**What you will do**
Everything from the line containing "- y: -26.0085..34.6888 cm" to the last line of the listing below should be restated exactly, both ends included, with nothing added and the pictures omitted.

**Recorded data**
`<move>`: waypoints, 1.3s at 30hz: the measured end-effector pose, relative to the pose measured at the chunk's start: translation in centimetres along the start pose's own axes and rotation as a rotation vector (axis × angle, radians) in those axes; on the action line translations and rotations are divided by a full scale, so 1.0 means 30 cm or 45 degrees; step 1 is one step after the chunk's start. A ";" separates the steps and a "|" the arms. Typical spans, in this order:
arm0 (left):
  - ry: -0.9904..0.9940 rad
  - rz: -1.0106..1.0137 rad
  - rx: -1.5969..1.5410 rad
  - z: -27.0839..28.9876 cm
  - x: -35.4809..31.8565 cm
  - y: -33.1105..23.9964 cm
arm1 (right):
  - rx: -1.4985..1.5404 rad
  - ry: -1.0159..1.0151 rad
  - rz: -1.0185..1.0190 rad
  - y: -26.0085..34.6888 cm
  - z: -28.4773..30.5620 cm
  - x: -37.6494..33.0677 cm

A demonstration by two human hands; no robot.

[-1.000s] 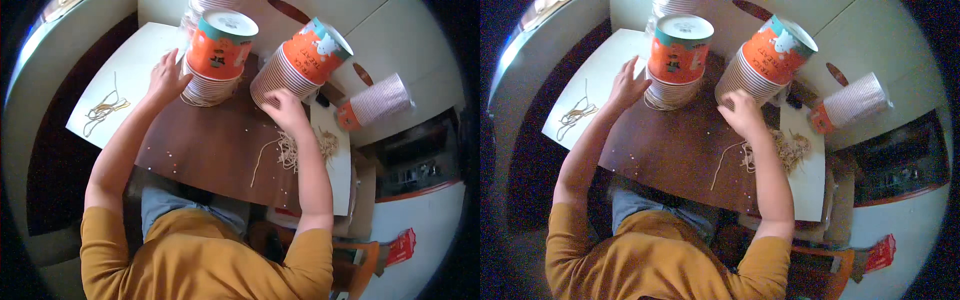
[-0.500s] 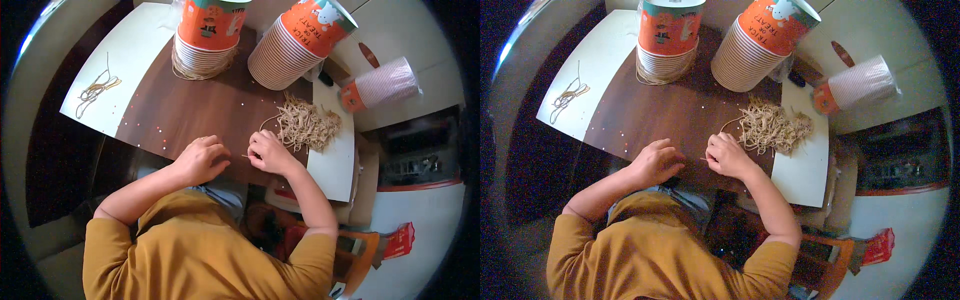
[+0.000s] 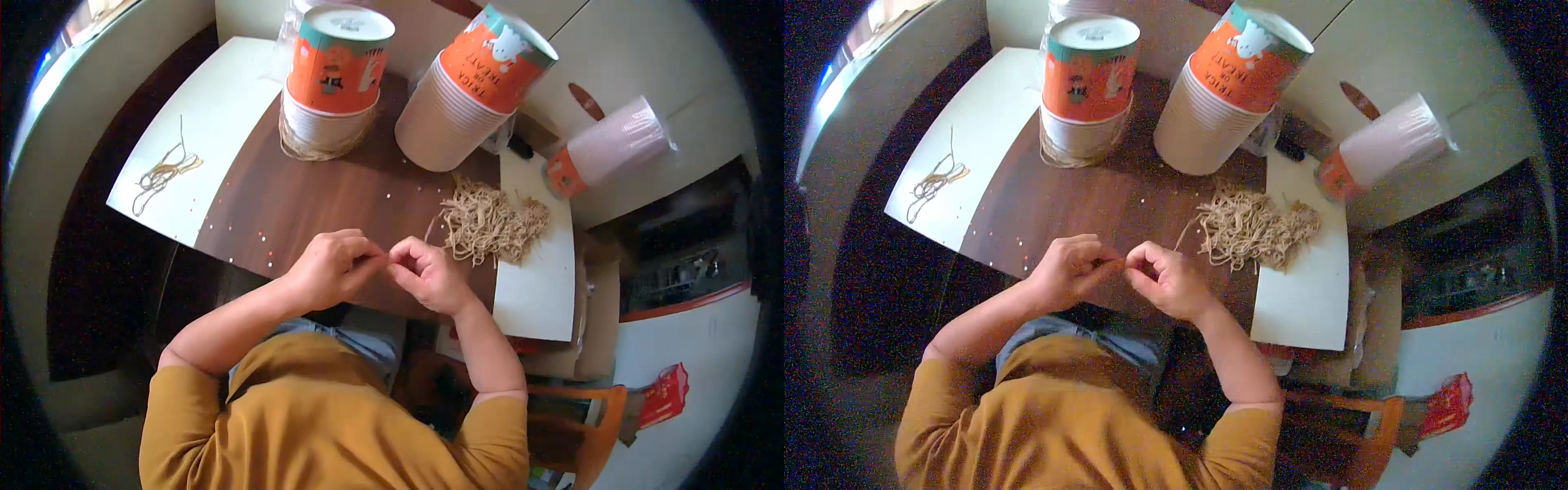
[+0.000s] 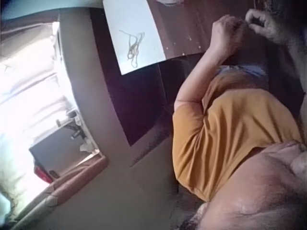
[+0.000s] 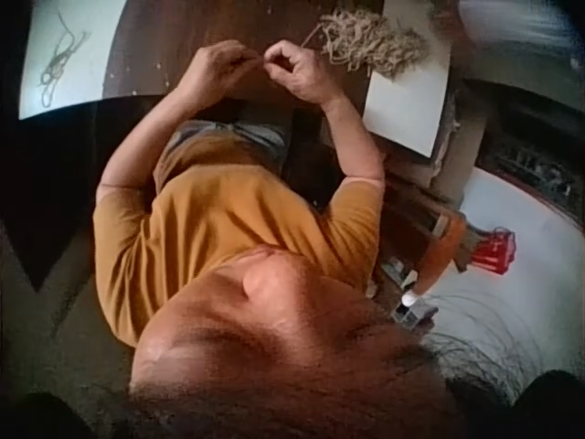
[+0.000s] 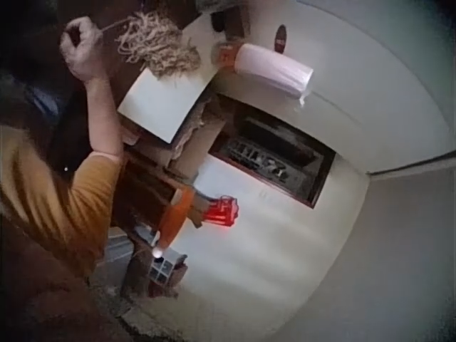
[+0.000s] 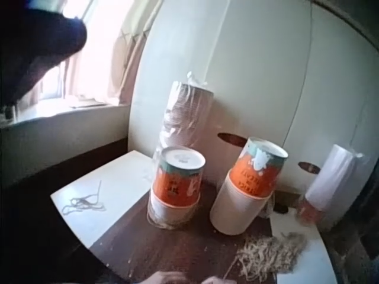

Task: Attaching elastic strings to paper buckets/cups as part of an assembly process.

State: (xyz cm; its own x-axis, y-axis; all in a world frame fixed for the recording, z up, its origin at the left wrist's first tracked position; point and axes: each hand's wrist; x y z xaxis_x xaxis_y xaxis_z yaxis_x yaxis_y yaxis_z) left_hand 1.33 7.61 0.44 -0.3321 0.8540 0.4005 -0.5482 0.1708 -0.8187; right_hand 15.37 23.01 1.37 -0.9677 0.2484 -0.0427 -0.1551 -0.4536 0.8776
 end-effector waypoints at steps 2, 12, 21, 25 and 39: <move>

**Answer to this problem**
  - y: -26.0085..34.6888 cm
  - z: -28.4773..30.5620 cm
  - x: -37.6494..33.0677 cm

A demonstration by two human hands; no robot.

[-1.000s] 
[-0.500s] 
[+0.000s] 
[+0.000s] 
[+0.000s] 
[+0.000s] 
[+0.000s] 

Task: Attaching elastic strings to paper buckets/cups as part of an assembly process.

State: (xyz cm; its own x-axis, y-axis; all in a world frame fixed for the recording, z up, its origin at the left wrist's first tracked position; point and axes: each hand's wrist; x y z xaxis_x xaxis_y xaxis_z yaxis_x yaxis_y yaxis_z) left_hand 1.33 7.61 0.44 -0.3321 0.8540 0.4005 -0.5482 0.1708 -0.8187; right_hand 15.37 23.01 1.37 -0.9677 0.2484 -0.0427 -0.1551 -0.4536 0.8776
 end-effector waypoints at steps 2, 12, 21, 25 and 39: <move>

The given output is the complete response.